→ ASSIGNMENT
The reply should hold every line of the data, unchanged and complete.
Segment Start: DATA EXCERPT
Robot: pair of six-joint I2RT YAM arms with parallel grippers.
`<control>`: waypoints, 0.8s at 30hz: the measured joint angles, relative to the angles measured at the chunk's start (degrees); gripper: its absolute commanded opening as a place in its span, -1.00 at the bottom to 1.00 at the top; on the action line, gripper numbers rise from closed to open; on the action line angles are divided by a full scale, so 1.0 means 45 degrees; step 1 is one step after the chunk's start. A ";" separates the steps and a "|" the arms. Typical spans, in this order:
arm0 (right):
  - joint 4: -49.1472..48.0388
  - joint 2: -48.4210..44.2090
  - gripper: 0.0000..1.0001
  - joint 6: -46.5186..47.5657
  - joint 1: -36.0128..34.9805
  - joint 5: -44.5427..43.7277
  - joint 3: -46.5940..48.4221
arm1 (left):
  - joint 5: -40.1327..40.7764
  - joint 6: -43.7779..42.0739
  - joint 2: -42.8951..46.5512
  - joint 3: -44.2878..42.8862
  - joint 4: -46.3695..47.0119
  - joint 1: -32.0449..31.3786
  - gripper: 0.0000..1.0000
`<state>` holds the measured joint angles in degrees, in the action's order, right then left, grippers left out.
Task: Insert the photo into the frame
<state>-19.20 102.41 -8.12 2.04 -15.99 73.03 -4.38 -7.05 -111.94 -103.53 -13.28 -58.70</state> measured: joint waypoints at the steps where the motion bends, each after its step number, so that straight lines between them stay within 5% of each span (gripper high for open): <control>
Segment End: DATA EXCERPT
→ RESPONSE TO THE TASK
Robot: pair of six-joint I2RT YAM arms with parallel grippers.
`<control>`: waypoints, 0.8s at 30hz: the measured joint angles, relative to the angles measured at the chunk's start (degrees); gripper: its absolute commanded opening as a place in its span, -1.00 at the bottom to 1.00 at the top; on the action line, gripper numbers rise from closed to open; on the action line angles are divided by a full scale, so 1.0 means 45 degrees; step 1 is one step after the chunk's start. A ";" separates the steps and a "|" the arms. Typical spans, in this order:
arm0 (right):
  - joint 4: -49.1472..48.0388
  - joint 2: -48.4210..44.2090
  - gripper: 0.0000..1.0001
  - joint 6: -46.5186..47.5657
  - joint 1: -36.0128..34.9805
  - joint 5: -44.5427..43.7277
  - joint 3: -46.5940..48.4221
arm1 (left):
  - joint 5: -40.1327..40.7764
  - joint 6: -43.7779..42.0739
  - joint 2: -42.8951..46.5512
  - joint 3: -44.2878..42.8862
  - joint 4: -46.3695..47.0119
  - joint 1: -32.0449..31.3786
  - gripper: 0.0000..1.0000
`<state>` holds the measured joint angles in degrees, in the action's order, right then left, grippers left out.
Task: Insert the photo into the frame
<state>-19.20 102.41 -8.12 2.04 -15.99 73.03 -4.38 -7.05 -111.94 -103.53 -13.28 -58.70</state> measured: joint waypoints at the steps where the motion bends, each after its step number, so that straight lines between them stay within 5% of each span (gripper high for open): <control>

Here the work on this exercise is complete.